Let $D$ be a Noetherian topological space. Let $E\subseteq D\times D$ be a closed equivalence relation. Note that the topology on $D\times D$ is not necessarily the product topology, but it is a Noetherian topology which is finer than the product topology with respect to closed sets (e.g. as for algebraic varieties, I am aware that this is a rather vague statement. I am thinking on it to clarify further).

Consider $T := D/{E}$ with the natural quotient topology, and let $p:D\to T$ be the quotient map. Is it true that $p$ is a closed function, i.e. is the image of a closed set under $p$ closed?

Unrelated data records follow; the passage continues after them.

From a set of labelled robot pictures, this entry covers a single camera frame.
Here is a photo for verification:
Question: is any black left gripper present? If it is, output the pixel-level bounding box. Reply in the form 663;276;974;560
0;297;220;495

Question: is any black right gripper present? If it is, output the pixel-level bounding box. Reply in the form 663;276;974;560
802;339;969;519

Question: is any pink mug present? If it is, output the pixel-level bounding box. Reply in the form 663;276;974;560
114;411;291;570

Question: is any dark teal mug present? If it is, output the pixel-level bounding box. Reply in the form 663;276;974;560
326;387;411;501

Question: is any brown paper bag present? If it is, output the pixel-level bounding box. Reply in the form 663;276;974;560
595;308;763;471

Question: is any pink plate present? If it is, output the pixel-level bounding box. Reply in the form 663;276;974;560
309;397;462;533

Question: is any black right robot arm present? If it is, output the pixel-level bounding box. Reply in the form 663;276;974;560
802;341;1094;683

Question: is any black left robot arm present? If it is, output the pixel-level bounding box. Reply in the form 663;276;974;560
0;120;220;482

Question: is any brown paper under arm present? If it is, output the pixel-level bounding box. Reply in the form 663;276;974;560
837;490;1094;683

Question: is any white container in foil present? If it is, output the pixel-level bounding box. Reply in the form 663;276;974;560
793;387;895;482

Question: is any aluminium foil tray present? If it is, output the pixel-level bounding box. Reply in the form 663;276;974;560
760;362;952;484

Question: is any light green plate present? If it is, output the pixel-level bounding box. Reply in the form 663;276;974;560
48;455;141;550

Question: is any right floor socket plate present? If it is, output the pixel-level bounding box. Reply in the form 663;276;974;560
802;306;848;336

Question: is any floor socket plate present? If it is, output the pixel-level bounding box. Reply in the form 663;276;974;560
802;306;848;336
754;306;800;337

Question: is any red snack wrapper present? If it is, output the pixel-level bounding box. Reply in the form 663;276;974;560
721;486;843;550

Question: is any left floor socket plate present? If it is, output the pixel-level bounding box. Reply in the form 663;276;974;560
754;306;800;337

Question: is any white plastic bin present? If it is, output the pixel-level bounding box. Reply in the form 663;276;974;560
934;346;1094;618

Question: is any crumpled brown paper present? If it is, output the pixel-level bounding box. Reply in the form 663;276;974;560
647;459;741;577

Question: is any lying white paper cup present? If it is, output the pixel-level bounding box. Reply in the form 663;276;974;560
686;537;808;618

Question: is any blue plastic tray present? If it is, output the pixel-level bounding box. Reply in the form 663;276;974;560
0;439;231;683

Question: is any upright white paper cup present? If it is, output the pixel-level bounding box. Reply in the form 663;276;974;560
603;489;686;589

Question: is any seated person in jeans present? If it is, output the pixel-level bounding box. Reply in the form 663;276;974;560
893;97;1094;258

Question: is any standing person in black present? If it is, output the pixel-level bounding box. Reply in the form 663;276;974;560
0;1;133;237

Note that $D$ is not necessarily Hausdorff, but it is compact (or quasi-compact in algebraic geometry terminology) in the sense that every open cover has a finite subcover.

Answer 1

A classical theorem by Kuratowski: if $K$ is compact (quasi-compact in Bourbaki parlance, so no separation axioms) and $X$ is any space, $\pi_X: X \times K \to X$ is closed (where $X \times K$ has the product topology and $\pi_X$ is the projection onto the first coordinate), which is often formulated as "a projection along a compact space is closed". This property in fact characterises compactness : if $K$ is a space such that for any space $X$ this $\pi_X$ is closed, then $K$ is compact.

Now:

If $X$ is compact and $R \subseteq X \times X$ is a closed equivalence relation (where $X \times X$ has the product topology) the natural map $q: X \to X/{R}$ is a closed map, where $X/{R}$ has the quotient topology wrt $q$.

Proof Let $F$ be closed in $X$. Then a moment's thought shows that (letting $\pi_1: X \times X \to X$ be the projection onto the first coordinate):

$$q^{-1}[q[F]] = \pi_1[((X \times F) \cap R]$$

and so $q^{-1}[F]$ is closed in $X$ as $\pi_1$ is a closed map by the Kuratowski theorem and $(X \times F) \cap R$ is closed in $X \times X$ as $R$ is a closed set in the product. So $q[F]$ is closed in $X/{R}$ as the latter set has the quotient topology wrt $q$. So $q$ is closed. QED.